Better systems would cut food waste, FAO says

16 Oct 2013

Better systems would cut food waste, FAO says

16 October 2013 - Much food is wasted in South Sudan due to lack of storage, processing and packaging facilities as well as transport to market, according to a statement issued today by the Food and Agriculture Organization (FAO).

“The development of sustainable food systems would help to reduce these sources of waste,” notes the statement to mark World Food Day, which is being celebrated under the theme “Sustainable Food Systems for Food Security and Nutrition”.

The statement notes that food systems include production, processing, transport, distribution and consumption of food, and recurrent shocks, from farm to plate.

Making these systems sustainable means reducing environmental impacts and protecting Biodiversity, which would “contribute to food and nutritional security and support healthy lives between present and the future populations,” the FAO says.

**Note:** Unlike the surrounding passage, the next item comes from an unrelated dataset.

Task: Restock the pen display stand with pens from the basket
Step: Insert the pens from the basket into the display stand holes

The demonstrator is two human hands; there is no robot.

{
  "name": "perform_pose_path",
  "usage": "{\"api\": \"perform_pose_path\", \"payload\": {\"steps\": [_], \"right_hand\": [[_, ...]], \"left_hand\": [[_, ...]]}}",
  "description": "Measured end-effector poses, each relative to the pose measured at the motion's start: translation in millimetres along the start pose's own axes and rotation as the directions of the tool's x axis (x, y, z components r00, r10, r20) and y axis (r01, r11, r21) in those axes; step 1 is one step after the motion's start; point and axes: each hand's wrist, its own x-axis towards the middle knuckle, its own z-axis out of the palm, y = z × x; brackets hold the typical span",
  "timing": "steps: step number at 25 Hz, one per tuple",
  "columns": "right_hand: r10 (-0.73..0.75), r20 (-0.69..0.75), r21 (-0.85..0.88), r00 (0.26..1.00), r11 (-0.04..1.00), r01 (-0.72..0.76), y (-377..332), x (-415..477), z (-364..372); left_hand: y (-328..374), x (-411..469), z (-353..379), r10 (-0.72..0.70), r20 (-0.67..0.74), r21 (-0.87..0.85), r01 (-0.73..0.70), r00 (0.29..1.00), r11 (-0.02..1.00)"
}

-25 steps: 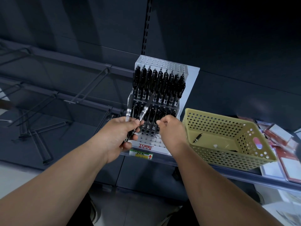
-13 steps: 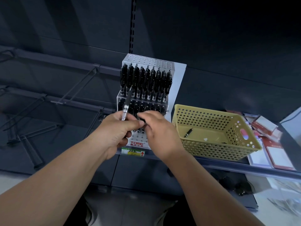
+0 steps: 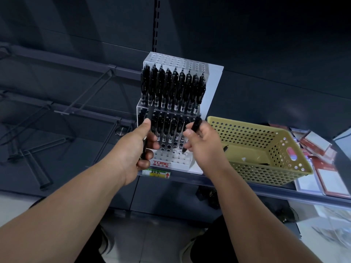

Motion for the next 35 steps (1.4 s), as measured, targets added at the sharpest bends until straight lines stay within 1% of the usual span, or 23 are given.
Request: {"api": "perform_pose_path", "payload": {"steps": [3,8,11,14,15,17,19,21,25,29,30,33,35], "right_hand": [[0.062,0.023,0.098,0.998,0.993,-0.064,0,10,4],[-0.003,-0.037,-0.015,0.999,1.000,0.003,5,19,12],[0.008,-0.054,-0.055,0.999,0.998,-0.010,14,24,18],[0.033,-0.041,-0.049,0.999,0.998,-0.035,23,27,21],[0.042,-0.038,-0.071,0.998,0.996,-0.045,26,27,22],[0.030,-0.039,-0.203,0.999,0.978,-0.038,31,27,24],[-0.035,-0.057,-0.391,0.998,0.920,0.010,35,28,26],[-0.076,-0.067,-0.511,0.995,0.859,0.032,35,31,27],[-0.062,-0.069,-0.569,0.996,0.822,0.011,29,34,29],[-0.040,0.003,-0.685,0.999,0.727,0.031,20,36,29],[-0.026,0.013,-0.696,1.000,0.717,0.028,19,38,30],[0.027,0.000,-0.697,1.000,0.717,-0.019,17,39,32],[0.043,-0.019,-0.689,0.999,0.723,-0.045,17,39,33]], "left_hand": [[0,4,-1,-0.010,0.009,0.010,0.010,1.000,1.000],[-3,13,-3,-0.002,-0.018,-0.028,0.002,1.000,1.000],[-6,20,-6,-0.010,-0.006,-0.051,0.009,1.000,0.999],[-8,25,-9,-0.024,0.015,-0.043,0.025,1.000,0.999],[-9,26,-10,-0.026,0.021,-0.040,0.027,0.999,0.999],[-10,27,-10,-0.028,0.026,-0.039,0.029,0.999,0.999],[-10,28,-10,-0.021,0.012,-0.046,0.021,1.000,0.999],[-9,28,-9,-0.006,-0.009,-0.051,0.005,1.000,0.999],[-6,28,-9,0.013,-0.019,-0.033,-0.013,1.000,0.999],[-2,24,-9,0.022,-0.023,0.015,-0.021,1.000,1.000],[-2,22,-9,0.027,-0.024,0.028,-0.026,0.999,0.999],[-2,17,-10,0.042,0.001,0.061,-0.042,0.999,0.997],[-1,13,-13,0.046,0.019,0.042,-0.047,0.999,0.998]]}}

But food processes are challenged by changing climate conditions, reduced crop yields, dependence on nonrenewable sources of energy like oil and minerals, and increasingly concentrated ownership of the international food trade.

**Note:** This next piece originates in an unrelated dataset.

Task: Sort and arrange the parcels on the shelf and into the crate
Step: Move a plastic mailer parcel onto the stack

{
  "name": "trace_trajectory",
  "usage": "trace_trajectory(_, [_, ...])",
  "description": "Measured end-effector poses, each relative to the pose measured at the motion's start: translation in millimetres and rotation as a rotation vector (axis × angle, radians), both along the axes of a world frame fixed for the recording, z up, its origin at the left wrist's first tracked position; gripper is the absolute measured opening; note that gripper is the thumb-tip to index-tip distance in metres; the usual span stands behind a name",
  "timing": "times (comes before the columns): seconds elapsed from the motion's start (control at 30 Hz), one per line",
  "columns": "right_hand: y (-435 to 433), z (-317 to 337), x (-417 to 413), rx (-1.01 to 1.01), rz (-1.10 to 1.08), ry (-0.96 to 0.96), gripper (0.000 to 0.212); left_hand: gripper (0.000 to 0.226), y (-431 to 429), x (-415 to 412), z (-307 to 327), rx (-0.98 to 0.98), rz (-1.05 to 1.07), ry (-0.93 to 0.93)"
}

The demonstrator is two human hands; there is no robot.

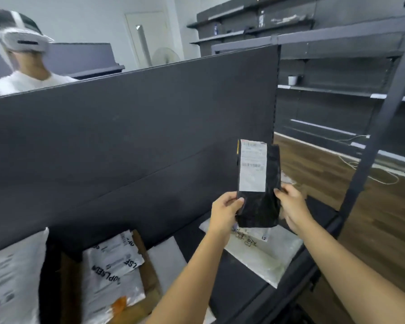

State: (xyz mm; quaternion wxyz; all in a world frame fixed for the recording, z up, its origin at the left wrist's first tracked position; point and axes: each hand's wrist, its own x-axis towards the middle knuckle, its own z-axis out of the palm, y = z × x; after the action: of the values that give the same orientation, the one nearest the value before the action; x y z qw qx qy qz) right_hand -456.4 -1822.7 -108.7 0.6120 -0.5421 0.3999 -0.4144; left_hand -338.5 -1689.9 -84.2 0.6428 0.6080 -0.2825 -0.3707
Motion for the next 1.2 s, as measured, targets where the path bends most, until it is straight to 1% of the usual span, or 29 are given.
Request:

The FAO in South Sudan is seeking to implement sustainable food production and transformation by helping women and men manage their daily lives,” says the statement.

Traditional farming and women’s access to land must be reconsidered, especially in developing countries, it adds. “Women who receive basic education and training in sustainable farming and food production technologies are more able to improve the nutritional status and health of their families.”

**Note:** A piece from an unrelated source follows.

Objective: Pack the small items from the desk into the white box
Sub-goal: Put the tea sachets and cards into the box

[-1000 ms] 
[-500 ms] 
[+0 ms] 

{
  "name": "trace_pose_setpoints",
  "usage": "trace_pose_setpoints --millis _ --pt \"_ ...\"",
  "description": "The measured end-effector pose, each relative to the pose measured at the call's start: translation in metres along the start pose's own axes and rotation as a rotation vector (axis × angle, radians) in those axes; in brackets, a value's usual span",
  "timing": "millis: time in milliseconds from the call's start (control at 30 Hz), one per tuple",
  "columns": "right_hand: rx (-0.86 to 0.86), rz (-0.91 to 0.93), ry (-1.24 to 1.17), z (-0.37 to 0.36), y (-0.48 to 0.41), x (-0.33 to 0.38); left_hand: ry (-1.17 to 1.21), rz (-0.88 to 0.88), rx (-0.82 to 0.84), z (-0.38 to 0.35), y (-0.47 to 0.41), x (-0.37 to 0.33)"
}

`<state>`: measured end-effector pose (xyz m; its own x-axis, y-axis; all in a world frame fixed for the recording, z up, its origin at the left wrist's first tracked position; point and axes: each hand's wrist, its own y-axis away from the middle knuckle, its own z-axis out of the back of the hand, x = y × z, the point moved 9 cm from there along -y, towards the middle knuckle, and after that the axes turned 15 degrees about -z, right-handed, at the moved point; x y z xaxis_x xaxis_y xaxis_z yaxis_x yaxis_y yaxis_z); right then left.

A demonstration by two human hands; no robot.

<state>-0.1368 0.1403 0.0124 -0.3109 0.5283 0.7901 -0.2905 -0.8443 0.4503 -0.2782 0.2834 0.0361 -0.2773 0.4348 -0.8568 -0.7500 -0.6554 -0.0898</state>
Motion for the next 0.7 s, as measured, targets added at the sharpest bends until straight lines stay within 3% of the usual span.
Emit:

Improved food systems are also the key to better nutrition, UN Secretary-General Ban Ki-moon says in his message for the Day, noting that two billion people suffer from the “hidden hunger” of malnutrition. “Poor nutrition also means some 1.4 billion people are overweight, with about one-third obese and at risk of coronary heart disease, diabetes or other health problems.”

Better food systems should include smarter approaches and investments directed at the environment, people, institutions and processes to produce agricultural products, processed and brought to consumers in a sustainable manner, Mr. Ban says.

There was also evidence from many countries that hunger and malnutrition could be quickly reduced by direct measures, according to a statement by FAO Director-General José Graziano da Silva.

“These include school meals programmes and cash transfers to the poorest families to enable them to bridge their food gap and so stand on their own feet. By translating food needs into demand, such programmes can stimulate local markets for small-scale farmers,” says Mr. da Silva.